Richard Langridge

Personal information
- Full name: Richard James Langridge
- Born: 13 April 1939 Brighton, Sussex, England
- Died: 3 January 2005 (aged 65) Chichester, Sussex, England
- Batting: Left-handed
- Bowling: Right-arm off-break
- Relations: James Langridge (father) John Langridge (uncle)

Career statistics
| Competition | First-class | List A |
| Matches | 212 | 31 |
| Runs scored | 8310 | 501 |
| Batting average | 22.89 | 18.55 |
| 100s/50s | 5/42 | 0/2 |
| Top score | 137* | 74 |
| Balls bowled | 99 | – |
| Wickets | 0 | – |
| Bowling average | – | – |
| 5 wickets in innings | 0 | – |
| 10 wickets in match | 0 | – |
| Best bowling | – | – |
| Catches/stumpings | 189/0 | 16/0 |
- Source: Cricinfo, 9 September 2022

= Richard Langridge =

English cricketer

Richard James Langridge (13 April 1939 – 3 January 2005) was an English first-class cricketer who played for Sussex from 1957 to 1971. He was the son of the English Test cricketer James Langridge, who also played for Sussex.

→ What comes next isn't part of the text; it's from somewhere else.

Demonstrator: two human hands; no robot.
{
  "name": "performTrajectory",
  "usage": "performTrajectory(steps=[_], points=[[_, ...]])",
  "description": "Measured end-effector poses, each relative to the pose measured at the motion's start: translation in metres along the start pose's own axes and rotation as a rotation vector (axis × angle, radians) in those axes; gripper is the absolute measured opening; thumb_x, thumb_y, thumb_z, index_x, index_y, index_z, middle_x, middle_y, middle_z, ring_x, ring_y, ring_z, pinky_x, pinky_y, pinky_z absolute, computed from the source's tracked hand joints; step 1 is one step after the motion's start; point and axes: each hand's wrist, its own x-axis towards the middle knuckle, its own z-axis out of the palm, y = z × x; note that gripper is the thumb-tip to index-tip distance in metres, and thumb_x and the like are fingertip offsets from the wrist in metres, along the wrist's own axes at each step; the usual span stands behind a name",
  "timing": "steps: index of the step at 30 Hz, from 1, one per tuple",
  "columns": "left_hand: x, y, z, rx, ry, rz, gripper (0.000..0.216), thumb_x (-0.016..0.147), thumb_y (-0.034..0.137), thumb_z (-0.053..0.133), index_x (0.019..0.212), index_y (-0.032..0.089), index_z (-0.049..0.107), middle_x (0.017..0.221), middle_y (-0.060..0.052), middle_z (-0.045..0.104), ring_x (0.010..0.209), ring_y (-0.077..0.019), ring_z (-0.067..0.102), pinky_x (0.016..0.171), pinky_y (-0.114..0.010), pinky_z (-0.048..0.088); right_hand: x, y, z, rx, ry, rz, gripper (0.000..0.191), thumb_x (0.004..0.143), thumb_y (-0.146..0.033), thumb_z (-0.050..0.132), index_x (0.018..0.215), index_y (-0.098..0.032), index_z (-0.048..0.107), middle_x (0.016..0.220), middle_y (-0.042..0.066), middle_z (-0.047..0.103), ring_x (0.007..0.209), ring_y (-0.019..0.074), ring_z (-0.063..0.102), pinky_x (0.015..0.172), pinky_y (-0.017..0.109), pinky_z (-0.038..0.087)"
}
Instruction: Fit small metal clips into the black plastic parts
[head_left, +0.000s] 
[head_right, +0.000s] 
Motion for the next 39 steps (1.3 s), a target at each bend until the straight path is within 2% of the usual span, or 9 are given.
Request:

Langridge was a tall left-handed opening batsman who had particular success in the early 1960s, making 1675 runs in 1961 followed by 1885 runs in 1962. He made the highest of his five first-class centuries against Leicestershire in 1963, when he carried his bat for 137 not out in a Sussex total of 222.